Should be configured with XML or a python class.

#536 tracks progress on this feature.

Possible Example

XML

    <Legend>
    <Title breakline=true stroke-width="1" stroke="black">Education</title>
    <SubTitle> Level of Education Among Population Over Age 20</Subtitle>
    <Item>
    <Symbolizer>
    <CssParameter name="stroke">white</CssParameter>
    <CssParameter name="stroke-width">.5</CssParameter>
    <CssParameter name="fill">#93A462</CssParameter>
    <ItemText face_name="DejaVu Sans Bold" size="10" fill="black">Highest</ItemText>
    </Item>
    ....
    </Legend>

Python

Feature Wishlist

Layer symbolization using representative feature geometry

Default behavior would will be to use, for example, a filled rectangle to represent polygon geometries (like the example graphic above)
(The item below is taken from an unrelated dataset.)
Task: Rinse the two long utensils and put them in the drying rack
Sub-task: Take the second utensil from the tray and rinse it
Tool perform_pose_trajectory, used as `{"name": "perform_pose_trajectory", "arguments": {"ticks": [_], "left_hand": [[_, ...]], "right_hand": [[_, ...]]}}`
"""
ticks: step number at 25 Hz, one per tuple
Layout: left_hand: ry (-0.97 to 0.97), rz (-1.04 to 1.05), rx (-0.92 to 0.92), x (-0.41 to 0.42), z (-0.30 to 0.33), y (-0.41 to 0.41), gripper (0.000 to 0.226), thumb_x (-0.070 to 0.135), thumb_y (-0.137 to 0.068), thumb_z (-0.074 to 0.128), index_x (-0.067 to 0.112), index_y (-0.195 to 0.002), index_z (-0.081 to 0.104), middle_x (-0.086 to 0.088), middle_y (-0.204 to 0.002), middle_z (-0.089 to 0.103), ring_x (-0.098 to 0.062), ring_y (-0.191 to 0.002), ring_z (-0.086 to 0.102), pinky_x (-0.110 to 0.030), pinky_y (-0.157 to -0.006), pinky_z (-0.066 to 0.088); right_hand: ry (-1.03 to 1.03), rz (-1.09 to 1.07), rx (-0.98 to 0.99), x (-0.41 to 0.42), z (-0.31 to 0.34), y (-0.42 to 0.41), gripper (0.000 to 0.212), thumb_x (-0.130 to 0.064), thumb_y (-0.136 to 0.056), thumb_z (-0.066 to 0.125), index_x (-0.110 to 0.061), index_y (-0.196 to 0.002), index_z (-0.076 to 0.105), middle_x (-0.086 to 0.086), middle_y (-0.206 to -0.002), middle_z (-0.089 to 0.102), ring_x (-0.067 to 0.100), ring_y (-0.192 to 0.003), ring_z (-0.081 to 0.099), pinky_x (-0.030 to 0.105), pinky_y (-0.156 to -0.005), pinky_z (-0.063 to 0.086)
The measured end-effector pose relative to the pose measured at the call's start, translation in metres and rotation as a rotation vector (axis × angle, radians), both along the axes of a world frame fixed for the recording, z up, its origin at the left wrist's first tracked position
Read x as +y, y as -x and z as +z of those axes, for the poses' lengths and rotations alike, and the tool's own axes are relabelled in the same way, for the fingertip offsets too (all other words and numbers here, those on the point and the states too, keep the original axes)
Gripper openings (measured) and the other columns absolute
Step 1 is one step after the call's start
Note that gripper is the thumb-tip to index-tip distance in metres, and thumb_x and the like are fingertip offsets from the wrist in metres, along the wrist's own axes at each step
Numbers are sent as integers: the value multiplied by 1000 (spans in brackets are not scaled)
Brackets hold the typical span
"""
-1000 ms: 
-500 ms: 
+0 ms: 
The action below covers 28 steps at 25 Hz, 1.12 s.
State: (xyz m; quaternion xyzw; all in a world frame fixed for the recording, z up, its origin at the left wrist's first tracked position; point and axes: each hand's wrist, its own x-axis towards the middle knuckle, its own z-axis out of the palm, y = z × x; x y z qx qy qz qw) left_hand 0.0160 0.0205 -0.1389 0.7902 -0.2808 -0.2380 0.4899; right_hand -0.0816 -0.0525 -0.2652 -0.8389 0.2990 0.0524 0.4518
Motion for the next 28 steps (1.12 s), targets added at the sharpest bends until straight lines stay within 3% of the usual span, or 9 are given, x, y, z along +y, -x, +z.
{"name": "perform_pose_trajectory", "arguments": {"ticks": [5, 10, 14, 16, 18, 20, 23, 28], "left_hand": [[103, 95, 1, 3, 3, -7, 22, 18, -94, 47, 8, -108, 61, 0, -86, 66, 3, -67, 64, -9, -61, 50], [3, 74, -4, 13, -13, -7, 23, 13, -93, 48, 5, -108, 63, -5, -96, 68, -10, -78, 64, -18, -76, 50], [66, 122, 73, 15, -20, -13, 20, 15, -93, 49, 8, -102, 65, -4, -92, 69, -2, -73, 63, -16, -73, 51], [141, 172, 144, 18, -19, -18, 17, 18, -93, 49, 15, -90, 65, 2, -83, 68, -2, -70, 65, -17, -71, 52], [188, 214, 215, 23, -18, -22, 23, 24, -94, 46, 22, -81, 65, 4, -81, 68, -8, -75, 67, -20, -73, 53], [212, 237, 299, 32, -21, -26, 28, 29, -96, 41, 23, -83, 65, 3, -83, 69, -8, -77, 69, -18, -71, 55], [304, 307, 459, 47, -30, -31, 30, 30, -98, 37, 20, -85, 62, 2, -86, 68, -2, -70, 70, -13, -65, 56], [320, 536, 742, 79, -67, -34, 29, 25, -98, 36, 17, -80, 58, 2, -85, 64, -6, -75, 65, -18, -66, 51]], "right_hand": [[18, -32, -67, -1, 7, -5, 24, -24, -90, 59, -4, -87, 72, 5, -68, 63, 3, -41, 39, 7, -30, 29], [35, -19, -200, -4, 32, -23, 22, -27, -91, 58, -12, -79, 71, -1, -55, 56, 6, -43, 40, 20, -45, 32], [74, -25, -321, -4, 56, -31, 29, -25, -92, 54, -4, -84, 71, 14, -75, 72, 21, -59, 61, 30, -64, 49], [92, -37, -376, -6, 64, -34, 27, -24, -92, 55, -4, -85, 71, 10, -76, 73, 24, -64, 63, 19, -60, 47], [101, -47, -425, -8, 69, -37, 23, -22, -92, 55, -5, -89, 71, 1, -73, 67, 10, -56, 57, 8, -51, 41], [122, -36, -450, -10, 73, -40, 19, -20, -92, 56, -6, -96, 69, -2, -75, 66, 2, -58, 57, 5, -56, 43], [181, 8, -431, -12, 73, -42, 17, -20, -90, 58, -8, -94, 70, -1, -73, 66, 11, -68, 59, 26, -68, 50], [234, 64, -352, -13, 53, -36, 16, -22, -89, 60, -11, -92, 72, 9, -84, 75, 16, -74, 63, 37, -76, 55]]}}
But an optional filter could be applied to direct the legend renderer to use a specific feature geometry (scaled to fit the legend layout) as the symbol

That would look something like:

Syntax might look like:

    <Item>
    <Filter>[id] = 1</Filter>
    <Symbolizer>
    ...
    
    # or, more simplistically choose a random feature
    <Item use_feature="true">
    <Symbolizer>
    ...

Andy's alternative approach

I'd like to approach things slightly differently. We could keep the stylesheet as close as possible to the "real" one, and concentrate the legend-specific alterations to the layer definitions. For example, if there was a WKT layer (#630) and screen coordinates (#631) then you could have something like

    [... normal style rules ...]
    <Layer name=pubs srs="screen">
      <Datasource type="wkt">
         <Parameter name="geom">POINT(20,20)</Parameter>
         <Parameter name="attributes">{"amenity","pub"}</Parameter>
      </Datasource>
    </Layer>

The label text for the legend could then be chosen and placed with other screen+wkt layers to get the desired effect. Although this means creating custom layers, it's likely to be less work than altering the <style> sections of a large map definition.